He almost doesn’t notice when Ling climbs in the window. Almost.

“It doesn’t feel real yet,” he admits, eyes not leaving Al. “None of it does.”

He tears his gaze away. Ling has damp hair, loose over his shoulders, and there’s a bandage on his cheek and many more on his arms. He’s smiling tiredly. He’s in Amestrian street clothes, scrounged from the various doctors and lost and found bins in the hospital while his clothes get cleaned. Ed vaguely remembers Lan Fan giving her patented cold stare to the nurses who tried to offer her dresses and putting on some of the clothes from Ling’s pile without another word. Al had given her a thumbs up.

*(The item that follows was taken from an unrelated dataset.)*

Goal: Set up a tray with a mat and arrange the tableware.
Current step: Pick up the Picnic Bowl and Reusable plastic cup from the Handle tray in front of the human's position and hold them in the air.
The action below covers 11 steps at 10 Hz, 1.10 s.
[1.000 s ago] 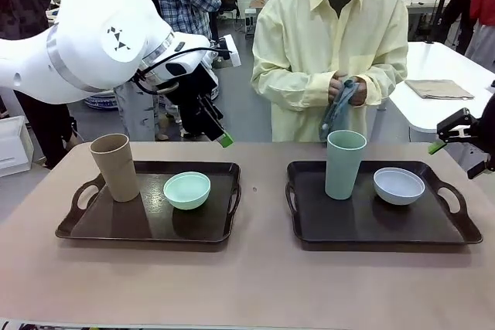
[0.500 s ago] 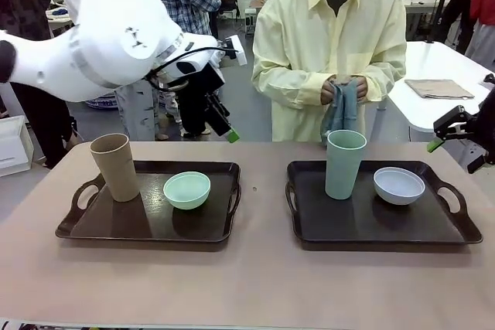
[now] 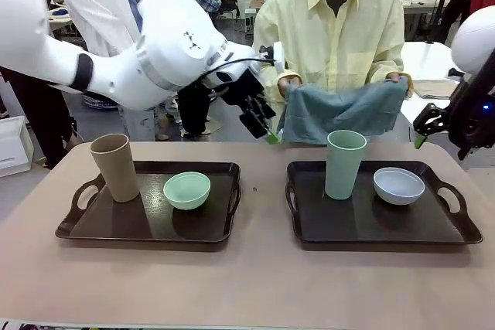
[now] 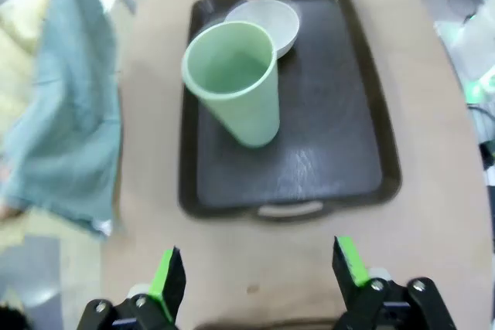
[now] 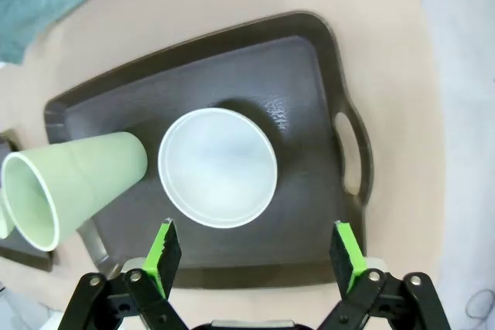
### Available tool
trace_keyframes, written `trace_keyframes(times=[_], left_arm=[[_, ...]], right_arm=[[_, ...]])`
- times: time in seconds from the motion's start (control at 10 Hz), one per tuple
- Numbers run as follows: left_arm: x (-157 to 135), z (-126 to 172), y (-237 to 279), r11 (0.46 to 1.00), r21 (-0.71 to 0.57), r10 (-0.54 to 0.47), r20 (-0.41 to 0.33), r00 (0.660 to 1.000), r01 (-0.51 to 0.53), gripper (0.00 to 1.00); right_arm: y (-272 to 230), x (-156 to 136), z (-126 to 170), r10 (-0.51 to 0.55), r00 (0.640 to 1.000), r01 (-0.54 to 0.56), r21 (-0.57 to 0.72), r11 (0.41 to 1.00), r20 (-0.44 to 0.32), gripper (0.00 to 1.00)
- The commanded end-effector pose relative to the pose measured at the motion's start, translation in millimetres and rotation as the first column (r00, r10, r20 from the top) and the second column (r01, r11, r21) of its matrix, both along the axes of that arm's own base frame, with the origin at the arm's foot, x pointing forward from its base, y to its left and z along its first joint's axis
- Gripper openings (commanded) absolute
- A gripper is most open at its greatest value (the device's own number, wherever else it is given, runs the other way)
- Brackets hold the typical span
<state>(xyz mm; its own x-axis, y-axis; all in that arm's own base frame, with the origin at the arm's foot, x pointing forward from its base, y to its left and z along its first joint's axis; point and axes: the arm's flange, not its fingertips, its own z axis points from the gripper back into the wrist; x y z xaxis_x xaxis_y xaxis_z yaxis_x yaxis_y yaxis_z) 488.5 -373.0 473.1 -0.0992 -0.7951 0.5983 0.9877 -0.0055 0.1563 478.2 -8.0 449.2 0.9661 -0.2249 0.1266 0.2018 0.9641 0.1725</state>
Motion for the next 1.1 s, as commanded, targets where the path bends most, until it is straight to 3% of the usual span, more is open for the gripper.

“When are you going home?” he asks, softly.

“I don’t know,” Ling says. “Lan Fan says she’s all right, but she isn’t.”

Oh. Right, Fu. “Yeah,” Ed says, lamely. “Yeah, I—”

He doesn’t want to say forgot, even though he had. Ling just grins quietly and climbs onto the hospital bed next to him, nestling down until his head is resting against Ed’s shoulder.

“Yeah,” he says. “It’s—I don’t know.” His hand finds Ed’s. “Part of me doesn’t want to go back.”

Ed shifts a little, so that he’s turned towards Ling, his cheek pressed into his hair, their hands wound tight together. He says, “You don’t have to, yet.”

“Don’t ask me to stay,” Ling says, quietly. “I think I would, if you asked me.”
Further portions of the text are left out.